● **ACTIVITY**
Where a line below includes the word "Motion", copy that line.
== Segment start ==
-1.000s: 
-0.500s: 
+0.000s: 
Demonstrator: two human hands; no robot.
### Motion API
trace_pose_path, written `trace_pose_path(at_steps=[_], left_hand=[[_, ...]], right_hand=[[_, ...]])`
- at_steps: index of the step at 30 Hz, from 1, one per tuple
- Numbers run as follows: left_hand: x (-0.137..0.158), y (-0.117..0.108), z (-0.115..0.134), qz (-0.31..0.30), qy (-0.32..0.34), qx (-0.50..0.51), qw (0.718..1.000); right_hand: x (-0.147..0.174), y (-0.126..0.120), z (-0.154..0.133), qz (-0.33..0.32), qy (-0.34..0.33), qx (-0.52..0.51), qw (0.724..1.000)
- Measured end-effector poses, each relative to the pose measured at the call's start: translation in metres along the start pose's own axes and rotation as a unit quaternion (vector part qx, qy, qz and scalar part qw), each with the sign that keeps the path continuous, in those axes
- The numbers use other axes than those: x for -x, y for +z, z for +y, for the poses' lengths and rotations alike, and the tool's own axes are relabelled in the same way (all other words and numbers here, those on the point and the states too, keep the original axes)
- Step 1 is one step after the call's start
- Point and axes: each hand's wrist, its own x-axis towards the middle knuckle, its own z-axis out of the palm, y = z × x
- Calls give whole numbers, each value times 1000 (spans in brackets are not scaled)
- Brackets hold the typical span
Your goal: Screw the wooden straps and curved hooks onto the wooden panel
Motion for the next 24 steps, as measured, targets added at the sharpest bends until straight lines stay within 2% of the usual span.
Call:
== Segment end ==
● **OUTPUT OF THE TASK**
### Motion API
Motion for the next 24 steps, as measured, targets added at the sharpest bends until straight lines stay within 2% of the usual span.

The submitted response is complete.